CreditRiskMonitor.com's newly available Trust Center provides information on our security posture and the ability to request access to our security documentation.

Created by the American Institute of Certified Public Accountants (AICPA), the SOC 2® framework evaluates a company's controls relevant to security, availability, processing integrity, confidentiality, and privacy. A SOC 2® Type I report examines the design of a business's internal controls at a specific point in time.

Overview

CreditRiskMonitor.com, Inc. (creditriskmonitor.com) sells a suite of web-based, SaaS subscription products providing access to comprehensive commercial credit reports, bankruptcy risk analytics, financial and payment information, and curated news on public and private companies worldwide. Our primary SaaS subscription products for analyzing commercial financial risk are CreditRiskMonitor® and SupplyChainMonitor™. These products help corporate credit and procurement professionals stay ahead of and manage financial risk more quickly, accurately, and cost-effectively. Our subscribers include nearly 40% of the Fortune 1000 and well over a thousand other large corporations worldwide.

To help subscribers prioritize and monitor counterparty financial risk, our SaaS platforms offer the proprietary FRISK® and PAYCE® Scores as well as the FAST Rating, the well-known Altman Z"-Score, agency ratings from key Nationally Recognized Statistical Rating Organizations ("NRSROs"), curated news, and detailed financial spreads & ratios. Our FRISK® and PAYCE® Scores are financial distress classification models that measure a business's probability of bankruptcy within a year. The FRISK® score also includes a risk signal based on the aggregate research behaviors of our subscribers, who control counterparty access to trade credit at some of the most sophisticated companies in the world. The inclusion of this risk signal boosts the overall accuracy of this bankruptcy analytic by lowering the false positive rate for the riskiest corporations.

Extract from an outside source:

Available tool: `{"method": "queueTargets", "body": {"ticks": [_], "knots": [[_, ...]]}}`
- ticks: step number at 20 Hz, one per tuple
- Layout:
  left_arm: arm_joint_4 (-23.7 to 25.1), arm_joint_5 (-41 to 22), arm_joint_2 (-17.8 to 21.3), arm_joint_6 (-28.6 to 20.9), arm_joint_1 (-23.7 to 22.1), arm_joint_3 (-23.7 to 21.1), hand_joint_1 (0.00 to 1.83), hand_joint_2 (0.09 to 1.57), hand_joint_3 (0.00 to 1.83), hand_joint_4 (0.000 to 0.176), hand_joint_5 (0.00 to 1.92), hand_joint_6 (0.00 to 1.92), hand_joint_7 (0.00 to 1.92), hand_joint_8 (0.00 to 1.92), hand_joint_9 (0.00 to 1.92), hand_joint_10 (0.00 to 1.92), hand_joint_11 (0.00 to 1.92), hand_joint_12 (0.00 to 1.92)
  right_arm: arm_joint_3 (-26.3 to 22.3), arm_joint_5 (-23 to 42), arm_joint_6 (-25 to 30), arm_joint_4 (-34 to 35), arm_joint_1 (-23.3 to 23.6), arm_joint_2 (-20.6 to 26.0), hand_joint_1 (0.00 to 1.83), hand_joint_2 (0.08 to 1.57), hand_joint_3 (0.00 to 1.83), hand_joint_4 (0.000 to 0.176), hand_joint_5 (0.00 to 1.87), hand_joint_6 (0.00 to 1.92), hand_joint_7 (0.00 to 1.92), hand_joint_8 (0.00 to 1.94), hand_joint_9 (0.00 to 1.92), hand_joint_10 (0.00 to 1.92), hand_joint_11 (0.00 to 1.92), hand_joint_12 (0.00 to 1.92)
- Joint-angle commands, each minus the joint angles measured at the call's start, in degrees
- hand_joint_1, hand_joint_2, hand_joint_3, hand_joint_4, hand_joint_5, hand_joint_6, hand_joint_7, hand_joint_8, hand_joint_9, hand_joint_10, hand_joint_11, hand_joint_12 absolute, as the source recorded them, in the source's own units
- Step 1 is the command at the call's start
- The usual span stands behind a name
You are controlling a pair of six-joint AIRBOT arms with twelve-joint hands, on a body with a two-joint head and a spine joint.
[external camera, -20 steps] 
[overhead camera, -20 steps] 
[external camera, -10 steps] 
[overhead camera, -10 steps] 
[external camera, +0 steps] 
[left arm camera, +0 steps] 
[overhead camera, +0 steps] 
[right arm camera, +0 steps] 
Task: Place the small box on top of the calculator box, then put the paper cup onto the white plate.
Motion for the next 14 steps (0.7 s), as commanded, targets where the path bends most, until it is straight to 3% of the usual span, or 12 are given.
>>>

Through its Trade Contributor Program, the Company receives monthly confidential accounts receivables data from hundreds of subscribers and non-subscribers, which it parses, processes, aggregates, and reports to summarize the invoice payment behavior of B2B counterparties without disclosing the specific contributors of this information. The size of the Trade Contributor Program's current annualized trade credit transaction data is approximately $3 trillion.

CONTACT:

CreditRiskMonitor.com, Inc.
Mike Flum, Chief Executive Officer
(845) 230-3037
ir@creditriskmonitor.com

SOURCE: CreditRiskMonitor.com, Inc.

View the original press release on ACCESS Newswire

FAQ

What did CreditRiskMonitor (CRMZ) announce on January 23, 2026 about SOC 2 compliance?

CreditRiskMonitor announced completion of a SOC 2 Type I report for its services, dated December 5, 2025, audited by Sensiba LLP.

Which CreditRiskMonitor services are covered by the SOC 2 Type I report for CRMZ?

The report covers CreditRiskMonitor, SupplyChainMonitor, and CreditRiskMonitor.com's API services.

Will CreditRiskMonitor (CRMZ) pursue further SOC 2 certification after the Type I report?

Yes; the company plans to undergo a SOC 2 Type II examination later in 2026 to evaluate controls' operating effectiveness.

How can prospective clients view CreditRiskMonitor's security posture for CRMZ?

CreditRiskMonitor launched a Trust Center that provides information on its security posture and a way to request security documentation access.

Who conducted the SOC 2 Type I assessment for CreditRiskMonitor (CRMZ)?

The SOC 2 Type I assessment was conducted by the audit firm Sensiba LLP.